Material supplied:
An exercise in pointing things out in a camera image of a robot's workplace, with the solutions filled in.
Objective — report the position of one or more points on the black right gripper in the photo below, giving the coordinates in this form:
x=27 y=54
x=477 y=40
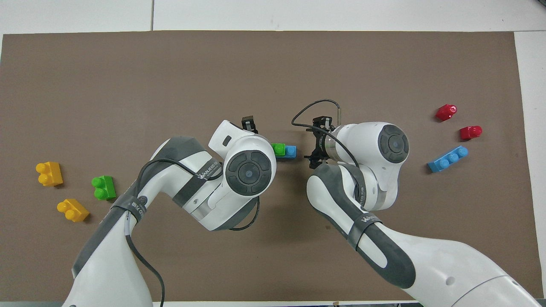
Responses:
x=324 y=143

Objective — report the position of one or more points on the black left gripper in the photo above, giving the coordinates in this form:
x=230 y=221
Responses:
x=249 y=124

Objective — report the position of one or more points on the blue three-stud brick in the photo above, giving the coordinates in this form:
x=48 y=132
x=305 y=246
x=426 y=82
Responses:
x=291 y=152
x=448 y=159

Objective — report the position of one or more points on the green two-stud brick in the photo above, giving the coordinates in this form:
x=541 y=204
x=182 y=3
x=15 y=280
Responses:
x=279 y=149
x=104 y=188

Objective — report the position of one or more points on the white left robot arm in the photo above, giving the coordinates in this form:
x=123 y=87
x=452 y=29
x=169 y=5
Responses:
x=106 y=264

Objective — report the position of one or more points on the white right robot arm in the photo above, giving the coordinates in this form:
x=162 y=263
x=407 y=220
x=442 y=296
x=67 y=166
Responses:
x=426 y=264

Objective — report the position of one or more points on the brown table mat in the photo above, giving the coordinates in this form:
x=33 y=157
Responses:
x=273 y=68

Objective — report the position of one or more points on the red one-stud block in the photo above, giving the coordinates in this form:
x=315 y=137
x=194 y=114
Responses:
x=470 y=132
x=445 y=113

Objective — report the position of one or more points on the yellow two-stud brick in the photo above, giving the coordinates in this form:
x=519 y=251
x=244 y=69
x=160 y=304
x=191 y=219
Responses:
x=49 y=174
x=74 y=210

Work instructions: Retype all of the material above precisely as it reads. Pictures are not part of the copy.

Written answer:
An exercise in pointing things out in a camera image of a robot's workplace, with the solutions filled in.
Objective — report the position of one or more points on the black right gripper in the photo below, giving the coordinates in this form:
x=27 y=54
x=477 y=40
Responses:
x=324 y=143

Objective — report the position of one or more points on the black left gripper in the photo above, giving the coordinates in this form:
x=230 y=221
Responses:
x=249 y=124

Objective — report the position of one or more points on the blue three-stud brick in the photo above, giving the coordinates in this form:
x=48 y=132
x=305 y=246
x=426 y=82
Responses:
x=291 y=152
x=448 y=159

Objective — report the position of one or more points on the green two-stud brick in the photo above, giving the coordinates in this form:
x=541 y=204
x=182 y=3
x=15 y=280
Responses:
x=279 y=149
x=104 y=188

Objective — report the position of one or more points on the white left robot arm in the photo above, giving the coordinates in this form:
x=123 y=87
x=452 y=29
x=169 y=5
Responses:
x=106 y=264

Objective — report the position of one or more points on the white right robot arm in the photo above, giving the coordinates in this form:
x=162 y=263
x=407 y=220
x=442 y=296
x=67 y=166
Responses:
x=426 y=264

Objective — report the position of one or more points on the brown table mat in the photo above, giving the coordinates in this form:
x=33 y=157
Responses:
x=273 y=68

Objective — report the position of one or more points on the red one-stud block in the photo above, giving the coordinates in this form:
x=315 y=137
x=194 y=114
Responses:
x=470 y=132
x=445 y=113

Objective — report the position of one or more points on the yellow two-stud brick in the photo above, giving the coordinates in this form:
x=519 y=251
x=244 y=69
x=160 y=304
x=191 y=219
Responses:
x=49 y=174
x=74 y=210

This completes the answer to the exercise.